With the upcoming 2012 Presidential elections, I figured the best thing to teach my kids about the basics of voting, leadership qualities, and the job of a President would be to start with something fun and relatable. Then they’d have more background knowledge to better understand the national Presidential elections.
Most importantly, I want my kids to know that they have an amazing right as a citizen of the United States — the right to vote and pick the leadership governing our country. Not only is it a right, I want them to know it’s a responsibility.
So, we set up elections for our pumpkins to learn the basics of an election process. Vocabulary words are in bold.

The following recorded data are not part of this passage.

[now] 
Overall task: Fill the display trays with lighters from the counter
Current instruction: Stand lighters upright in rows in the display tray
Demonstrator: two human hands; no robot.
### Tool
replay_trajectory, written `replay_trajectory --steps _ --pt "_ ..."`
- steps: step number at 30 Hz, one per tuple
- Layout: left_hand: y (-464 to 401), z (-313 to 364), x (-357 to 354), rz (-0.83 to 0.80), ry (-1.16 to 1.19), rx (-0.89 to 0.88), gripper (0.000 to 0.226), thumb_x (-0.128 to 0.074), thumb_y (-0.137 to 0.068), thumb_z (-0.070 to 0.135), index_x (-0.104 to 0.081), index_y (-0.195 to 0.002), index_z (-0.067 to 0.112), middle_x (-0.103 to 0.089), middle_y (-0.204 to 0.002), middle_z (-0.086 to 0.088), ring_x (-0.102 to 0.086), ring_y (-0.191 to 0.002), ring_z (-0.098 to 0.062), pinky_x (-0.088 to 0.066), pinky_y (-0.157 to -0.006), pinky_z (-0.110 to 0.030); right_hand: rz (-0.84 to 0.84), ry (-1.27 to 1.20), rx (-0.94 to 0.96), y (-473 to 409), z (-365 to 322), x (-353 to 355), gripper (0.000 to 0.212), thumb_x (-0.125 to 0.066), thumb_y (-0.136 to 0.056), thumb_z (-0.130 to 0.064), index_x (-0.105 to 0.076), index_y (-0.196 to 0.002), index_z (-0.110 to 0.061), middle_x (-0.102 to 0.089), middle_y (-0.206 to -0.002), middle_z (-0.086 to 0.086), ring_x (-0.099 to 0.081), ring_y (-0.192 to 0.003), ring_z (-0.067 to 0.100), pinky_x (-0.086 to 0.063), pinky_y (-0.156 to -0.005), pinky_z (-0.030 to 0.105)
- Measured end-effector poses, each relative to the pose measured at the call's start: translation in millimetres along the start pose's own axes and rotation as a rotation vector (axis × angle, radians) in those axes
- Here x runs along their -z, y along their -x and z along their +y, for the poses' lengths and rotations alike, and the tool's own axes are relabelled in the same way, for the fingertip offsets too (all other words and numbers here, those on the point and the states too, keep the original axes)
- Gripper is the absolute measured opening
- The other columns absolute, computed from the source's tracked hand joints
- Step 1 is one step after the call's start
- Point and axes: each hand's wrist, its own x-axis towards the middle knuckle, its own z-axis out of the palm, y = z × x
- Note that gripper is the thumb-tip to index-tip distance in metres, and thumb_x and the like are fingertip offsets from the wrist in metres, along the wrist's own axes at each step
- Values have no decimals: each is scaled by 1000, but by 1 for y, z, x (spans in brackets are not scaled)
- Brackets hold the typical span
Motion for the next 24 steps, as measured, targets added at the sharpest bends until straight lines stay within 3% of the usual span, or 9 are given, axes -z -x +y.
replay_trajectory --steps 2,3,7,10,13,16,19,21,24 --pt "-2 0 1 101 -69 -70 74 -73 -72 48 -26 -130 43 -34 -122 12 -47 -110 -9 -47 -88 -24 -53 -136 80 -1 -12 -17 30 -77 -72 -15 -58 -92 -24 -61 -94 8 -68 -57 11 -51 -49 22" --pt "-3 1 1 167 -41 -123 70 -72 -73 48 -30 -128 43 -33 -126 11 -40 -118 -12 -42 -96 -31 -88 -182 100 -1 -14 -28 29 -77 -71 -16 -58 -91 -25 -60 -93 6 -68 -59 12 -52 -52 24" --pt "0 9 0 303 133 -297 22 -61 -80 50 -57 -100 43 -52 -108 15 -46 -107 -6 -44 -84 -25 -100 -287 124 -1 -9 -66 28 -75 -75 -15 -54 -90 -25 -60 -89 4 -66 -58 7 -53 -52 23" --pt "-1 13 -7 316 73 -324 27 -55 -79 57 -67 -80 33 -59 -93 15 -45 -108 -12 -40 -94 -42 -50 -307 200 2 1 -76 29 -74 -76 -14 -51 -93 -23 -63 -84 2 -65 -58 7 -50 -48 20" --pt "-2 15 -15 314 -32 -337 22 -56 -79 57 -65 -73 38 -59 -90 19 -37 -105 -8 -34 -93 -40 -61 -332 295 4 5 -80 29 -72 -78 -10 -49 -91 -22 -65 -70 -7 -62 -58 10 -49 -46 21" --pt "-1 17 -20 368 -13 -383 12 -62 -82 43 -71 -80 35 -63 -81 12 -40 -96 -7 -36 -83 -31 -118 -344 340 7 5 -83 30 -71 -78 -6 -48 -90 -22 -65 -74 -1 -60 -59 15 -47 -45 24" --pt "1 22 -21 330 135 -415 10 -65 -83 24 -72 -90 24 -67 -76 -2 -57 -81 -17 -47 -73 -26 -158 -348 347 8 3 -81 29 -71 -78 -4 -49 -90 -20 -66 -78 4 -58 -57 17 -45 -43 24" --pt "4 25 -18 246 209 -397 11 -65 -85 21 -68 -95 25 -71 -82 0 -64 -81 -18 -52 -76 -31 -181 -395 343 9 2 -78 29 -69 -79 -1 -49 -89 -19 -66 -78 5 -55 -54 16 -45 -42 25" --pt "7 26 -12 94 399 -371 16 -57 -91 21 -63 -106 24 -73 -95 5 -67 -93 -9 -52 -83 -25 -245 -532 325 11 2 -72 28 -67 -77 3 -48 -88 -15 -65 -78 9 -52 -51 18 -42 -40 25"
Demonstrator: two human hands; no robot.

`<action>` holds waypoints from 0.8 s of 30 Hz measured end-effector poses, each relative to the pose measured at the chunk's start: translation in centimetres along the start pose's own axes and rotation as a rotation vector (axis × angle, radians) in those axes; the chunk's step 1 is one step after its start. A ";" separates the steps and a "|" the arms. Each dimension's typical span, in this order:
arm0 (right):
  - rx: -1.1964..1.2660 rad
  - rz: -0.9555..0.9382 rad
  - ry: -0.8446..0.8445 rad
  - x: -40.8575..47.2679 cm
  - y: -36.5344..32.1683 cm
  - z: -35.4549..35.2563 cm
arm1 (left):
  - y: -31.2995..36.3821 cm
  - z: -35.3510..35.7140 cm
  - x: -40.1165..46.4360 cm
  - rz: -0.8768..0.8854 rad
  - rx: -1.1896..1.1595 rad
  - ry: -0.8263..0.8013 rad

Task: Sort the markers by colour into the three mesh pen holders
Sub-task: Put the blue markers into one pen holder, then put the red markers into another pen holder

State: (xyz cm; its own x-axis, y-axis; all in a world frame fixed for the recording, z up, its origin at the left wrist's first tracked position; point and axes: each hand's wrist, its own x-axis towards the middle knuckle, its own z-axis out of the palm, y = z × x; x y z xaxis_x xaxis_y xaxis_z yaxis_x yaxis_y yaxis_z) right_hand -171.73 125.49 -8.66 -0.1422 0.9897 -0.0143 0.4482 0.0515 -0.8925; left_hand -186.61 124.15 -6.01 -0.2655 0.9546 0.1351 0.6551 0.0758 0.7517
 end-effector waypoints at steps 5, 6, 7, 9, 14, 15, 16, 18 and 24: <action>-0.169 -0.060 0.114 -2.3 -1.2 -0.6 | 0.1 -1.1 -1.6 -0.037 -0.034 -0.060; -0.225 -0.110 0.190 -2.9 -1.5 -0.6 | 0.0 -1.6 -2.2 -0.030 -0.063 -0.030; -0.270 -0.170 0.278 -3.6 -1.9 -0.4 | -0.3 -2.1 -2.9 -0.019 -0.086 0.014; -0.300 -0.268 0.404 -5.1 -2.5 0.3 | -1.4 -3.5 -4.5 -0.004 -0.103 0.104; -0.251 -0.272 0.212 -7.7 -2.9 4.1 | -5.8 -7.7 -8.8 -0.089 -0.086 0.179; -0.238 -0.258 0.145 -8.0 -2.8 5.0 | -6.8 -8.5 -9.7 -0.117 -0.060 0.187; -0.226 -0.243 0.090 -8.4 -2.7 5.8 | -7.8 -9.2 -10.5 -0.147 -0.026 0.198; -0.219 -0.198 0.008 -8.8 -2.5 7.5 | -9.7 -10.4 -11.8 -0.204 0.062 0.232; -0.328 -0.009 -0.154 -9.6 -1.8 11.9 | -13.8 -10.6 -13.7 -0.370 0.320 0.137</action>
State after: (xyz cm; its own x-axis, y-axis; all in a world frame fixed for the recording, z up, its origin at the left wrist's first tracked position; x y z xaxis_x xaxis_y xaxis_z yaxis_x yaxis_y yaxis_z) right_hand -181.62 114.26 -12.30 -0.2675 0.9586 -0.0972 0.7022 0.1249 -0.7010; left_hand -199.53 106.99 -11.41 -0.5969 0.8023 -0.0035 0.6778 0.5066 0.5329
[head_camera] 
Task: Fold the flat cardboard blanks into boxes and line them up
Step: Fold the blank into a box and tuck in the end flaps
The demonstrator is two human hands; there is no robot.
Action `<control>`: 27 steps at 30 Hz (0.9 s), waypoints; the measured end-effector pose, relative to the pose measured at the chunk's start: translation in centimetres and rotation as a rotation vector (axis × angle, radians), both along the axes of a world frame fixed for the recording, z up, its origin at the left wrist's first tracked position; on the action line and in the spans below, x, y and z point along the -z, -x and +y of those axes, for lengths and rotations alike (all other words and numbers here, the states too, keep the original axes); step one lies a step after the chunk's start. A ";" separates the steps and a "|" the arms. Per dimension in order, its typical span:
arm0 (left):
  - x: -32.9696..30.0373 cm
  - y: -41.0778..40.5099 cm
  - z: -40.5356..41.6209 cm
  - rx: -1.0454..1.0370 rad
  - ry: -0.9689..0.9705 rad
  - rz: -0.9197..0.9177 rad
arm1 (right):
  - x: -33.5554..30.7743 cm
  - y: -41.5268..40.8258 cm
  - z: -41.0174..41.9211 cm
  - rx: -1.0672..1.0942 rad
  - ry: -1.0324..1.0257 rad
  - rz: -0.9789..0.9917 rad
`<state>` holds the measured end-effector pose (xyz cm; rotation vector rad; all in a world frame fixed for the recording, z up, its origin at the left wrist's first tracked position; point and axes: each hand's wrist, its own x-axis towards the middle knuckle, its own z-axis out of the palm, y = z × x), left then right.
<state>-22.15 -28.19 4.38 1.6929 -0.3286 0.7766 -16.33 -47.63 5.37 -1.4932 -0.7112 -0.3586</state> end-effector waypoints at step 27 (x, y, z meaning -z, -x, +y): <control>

Family Presidential Elections
1. Pick 2-3 candidates to run for President of your family.
We used pumpkins. You could use your pets, dolls, or stuffed animals.
2. The candidates need a platform– something that they believe in strongly. Depending on their ages, you make up silly and simple platforms, or have your kids make them up. (Of course, feel free to be more realistic or complex.) Our pumpkins’ platforms are:
Lulu — she’s the cute one
Old Guy – he’s wise
Max – he was abducted by aliens so he knows how to protect our country from them
More realistic platform topics might include: education, foreign policy, taxes, and health care.
3. Now, discuss the job of President for the family. Something like:
Develop family budget.
Appoint Official Helpers.
Declare war on dirt, toys, and other “infestations”.
4. Divide up into supporters for each candidate. Make campaign signs, buttons, and/ or commercials.
5. Vote using a homemade ballot box. Printable voting ballots.
National Presidential Elections
1. Talk about the 2 major political parties, Republican and Democrat, and each party’s candidate.
Activity: Election Vocabulary Bingo
2. Learn about each candidate’s platform. Discuss as related to your family’s values.
Activity: Watch Election 2012 Scholastic video.
Activity: Older kids watch “Teen Guide to the 2012 Election” - includes gay rights, & abortion.
Activity: Talk about television commercials, analyzing the differences between the positive and negative ads.
3. Learn what the President’s job is.
Activity: Play the online game, 7 Hats.
4. Vote for President of the United States. Printable 2012 Ballots.
Activity: Older kids watch the Khan Academy video on the Electoral College.
. . .
I hope this helps you as it did for my kids — at least get the gist of the system in this country and electing a good leader.
What are your doing already in your family to learn about the elections?